すると、店長は一瞬で真顔に戻り、サッと立ち上がる。
「はい、店長」
「ぁぁぁああ!…………ふぅ。もー、やめてよシュンくん。いやー、2人とも見ただろ? 遊びでこういうことするんだもん。ほんと変人というか、酷いよねー」
「ここぞとばかりに個性出してくるのやめてくれません?」
「えっ、何が?」
「お前喧嘩売ってんのか?」
「いやだなー、ハゲてるぐらい個性のうちに入らないでしょ」
「お前マジでぶっ殺す!」
「まぁまぁまぁまぁ!」
襲いかかる俺をシュンさんが抑える。
「クッソ! 騙された! しかも自覚なしか! おい!」
「なんのことだが全然……」
「マジで一回殴らせろお前ぇ! 何がアウェーだよ! 全然対応してんじゃねーか! 身体的特徴をこれでもかと美味しく使ってんじゃねぇよ!」
「……………完っ全に騙された。信じた瞬間にあの仕打ち。流石に下衆だと思う」
「ええぇ!? 2人ともなんでそんなに怒ってんの!?」
ほんの数秒前まで仲間だと思っていた自分をぶん殴って説教してやりたい。まともな奴なんかいるわけないだろって。
◇◇◇
「ただいまでーす」
「……………ただいま」
「ねぇねぇ、機嫌直してよ2人とも〜」
「……………別に怒ってない。ただしばらく話しかけないで欲しい」
「えぇ……それを怒ってるっていうんじゃ」
とりあえず、本格的に始まるのは明日かららしく、俺達は悠面荘へと帰る。どうやら店長も今日からここに戻ってくるらしい。

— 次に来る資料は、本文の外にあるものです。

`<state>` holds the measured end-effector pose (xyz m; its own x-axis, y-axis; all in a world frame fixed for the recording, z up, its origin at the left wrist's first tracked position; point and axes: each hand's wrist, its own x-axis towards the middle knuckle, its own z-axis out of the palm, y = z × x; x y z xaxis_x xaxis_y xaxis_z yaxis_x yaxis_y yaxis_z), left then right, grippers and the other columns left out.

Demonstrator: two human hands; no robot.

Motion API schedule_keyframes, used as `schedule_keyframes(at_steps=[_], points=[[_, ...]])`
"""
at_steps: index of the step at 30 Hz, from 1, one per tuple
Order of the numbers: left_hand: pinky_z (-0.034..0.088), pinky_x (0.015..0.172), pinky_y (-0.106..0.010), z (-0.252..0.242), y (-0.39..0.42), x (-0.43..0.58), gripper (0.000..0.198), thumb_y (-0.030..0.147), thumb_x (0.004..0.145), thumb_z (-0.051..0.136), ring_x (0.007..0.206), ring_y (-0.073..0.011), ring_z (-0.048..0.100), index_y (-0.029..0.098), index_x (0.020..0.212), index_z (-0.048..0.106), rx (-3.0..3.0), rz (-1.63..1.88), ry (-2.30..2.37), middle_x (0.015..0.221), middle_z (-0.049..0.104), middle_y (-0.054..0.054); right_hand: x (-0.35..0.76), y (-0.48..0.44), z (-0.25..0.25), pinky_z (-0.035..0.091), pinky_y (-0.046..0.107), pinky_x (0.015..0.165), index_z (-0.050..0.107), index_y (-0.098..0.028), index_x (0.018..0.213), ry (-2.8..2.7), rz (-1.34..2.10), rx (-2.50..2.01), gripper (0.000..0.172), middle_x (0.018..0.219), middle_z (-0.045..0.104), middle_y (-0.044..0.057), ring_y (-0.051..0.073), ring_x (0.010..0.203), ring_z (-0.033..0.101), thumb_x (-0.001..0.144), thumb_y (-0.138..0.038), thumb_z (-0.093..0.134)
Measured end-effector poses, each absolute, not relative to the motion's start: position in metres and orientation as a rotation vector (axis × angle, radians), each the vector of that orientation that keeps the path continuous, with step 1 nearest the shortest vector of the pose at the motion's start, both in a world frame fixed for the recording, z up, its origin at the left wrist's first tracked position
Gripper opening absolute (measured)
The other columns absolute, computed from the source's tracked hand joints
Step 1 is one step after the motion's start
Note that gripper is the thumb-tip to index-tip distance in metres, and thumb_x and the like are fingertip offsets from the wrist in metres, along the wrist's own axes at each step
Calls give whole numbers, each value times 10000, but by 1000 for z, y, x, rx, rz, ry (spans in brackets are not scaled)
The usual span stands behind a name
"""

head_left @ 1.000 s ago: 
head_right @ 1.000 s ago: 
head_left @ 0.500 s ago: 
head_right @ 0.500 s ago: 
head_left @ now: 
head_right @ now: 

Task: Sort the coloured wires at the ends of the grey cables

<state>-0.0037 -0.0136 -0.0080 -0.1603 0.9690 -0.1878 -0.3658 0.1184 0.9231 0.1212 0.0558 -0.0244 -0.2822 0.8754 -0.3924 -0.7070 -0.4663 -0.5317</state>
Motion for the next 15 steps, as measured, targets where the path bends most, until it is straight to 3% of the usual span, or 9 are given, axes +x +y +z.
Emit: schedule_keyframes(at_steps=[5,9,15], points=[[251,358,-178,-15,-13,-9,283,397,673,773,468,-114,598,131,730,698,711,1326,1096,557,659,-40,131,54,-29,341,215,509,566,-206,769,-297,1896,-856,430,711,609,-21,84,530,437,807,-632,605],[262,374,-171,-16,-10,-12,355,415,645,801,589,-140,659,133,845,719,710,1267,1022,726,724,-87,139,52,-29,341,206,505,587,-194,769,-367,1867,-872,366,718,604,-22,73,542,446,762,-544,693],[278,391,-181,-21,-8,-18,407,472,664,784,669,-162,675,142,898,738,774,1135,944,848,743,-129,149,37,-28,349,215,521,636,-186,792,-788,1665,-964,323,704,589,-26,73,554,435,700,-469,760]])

居間の扉を開けると、中には菊井さんが仕事はもう終わったらしく、テレビを見ていた。
「あっ、仁美ちゃん! 久しぶり〜」
店長はそれに気づくと、嬉々として話しかける。
「あぁ? ……げぇっ、ハゲじゃねーか。今日から戻ってくんのか……」
が、菊井さんは明らかに嫌そうな顔をする。
「ハゲって……相変わらず辛辣だなぁ、仁美ちゃんは。でもしかし、2ヶ月ほどいないだけでも随分と懐かしく感じるよ!」
店長は1人興奮している。
「やっぱ、ズラがあればわりと普通なんですかね?」
「……………流石にそうなんじゃない?」
「バーカ、そりゃあめーよ」
「うおっ!」
いつのまにか、菊井さんが俺達の会話に参加していた。
「お前らが内緒話してるからなんとしても邪魔しようと思ったらトーマスハゲのこと話してたからな」
「最初の理由が下衆なことは触れないでおきますね。ていうかトーマスハゲってもしかして……」
「あぁ? 戸室のトムとハゲでトーマスハゲだよ。実際あいつはトムみてーな役回りだしな」
「みんな考えることは同じだったんですね」
「お前ら、あいつがズラ取ったとこ見たのか?」
「まぁ、はい……」
「……………ショックが大きい」
「ほーん、そっか。とはいえ、あいつもツッコミポジションだからな。世良お前キャラ被ってんじゃねぇか?」
「俺はキャラもズラも被ってませんよ」
「まぁ、一回あいつのツッコミ見てみろ」
「? どうやって?」
「あぁ? んなもん簡単だよ」
そう言うと、菊井さんはシュンさんの方を見て声を上げる。
「おいシュン! ハゲに久しぶりにギャグ見せてやれよー」
「オッケーわかった!」
「ええぇ!? いやいいよー! シュンくんのギャグ見させられるこっちの気にも……」
「ショートコント、再会」
相変わらずやると決めたらトップギアのシュンさん。静止を聞かず、やり始める。
「『いやー、俺さ、こないだ久しぶりに友達にあったんだー』
『へー、仲良いの?』
『そりゃもう! でもさー、切ってないのか毛がまた伸びてたんだよねー』
『切ってないって……そんなに? 前に会ったのはいつなのさ』
『もう五年は前かなぁ』
『五年? 流石に切ってるでしょ』
『いや切れないよ』
『なんで?』
『だってあれ硬くてとても切れないし、まず道具を自分で使えないもん』
『髪が硬い?』
『髪というか、毛だね。体毛。デコに生えてる』
『いやそれ、人間じゃなくてサイかーい!』」
「…………………」
相変わらずクソつまんねぇ。
と、ギャグが終わると、店長は勢いよく立ち上がる。
「いやサイが友達って……なれるわけない! 無茶苦茶危険じゃないか! それ絶対嘘だよね!? それただ動物園に五年ぶりに行っただけじゃない!? ちなみにサイって無茶苦茶強いらしいじゃん!」
「「…………………」」
「なんか、思ってたのと違いますね」
「……………面白くない上にくどい」
「シュンのはまだ一周して笑える面白さはあったんだが、あいつがツッコむことでどっちも壊滅的につまらなくなるんだ」
「「はぁ…………」」
はい。どうやらまた1人、個性的な仲間が増えたらしいです。
なんというかキレがないよね。やっぱり世良くんの苦労は増える一方だね。
なんか最近ギャグばっかでそろそろラブコメしたい……
あともうちょい進めばできると思うんで、それまで我慢お願いします。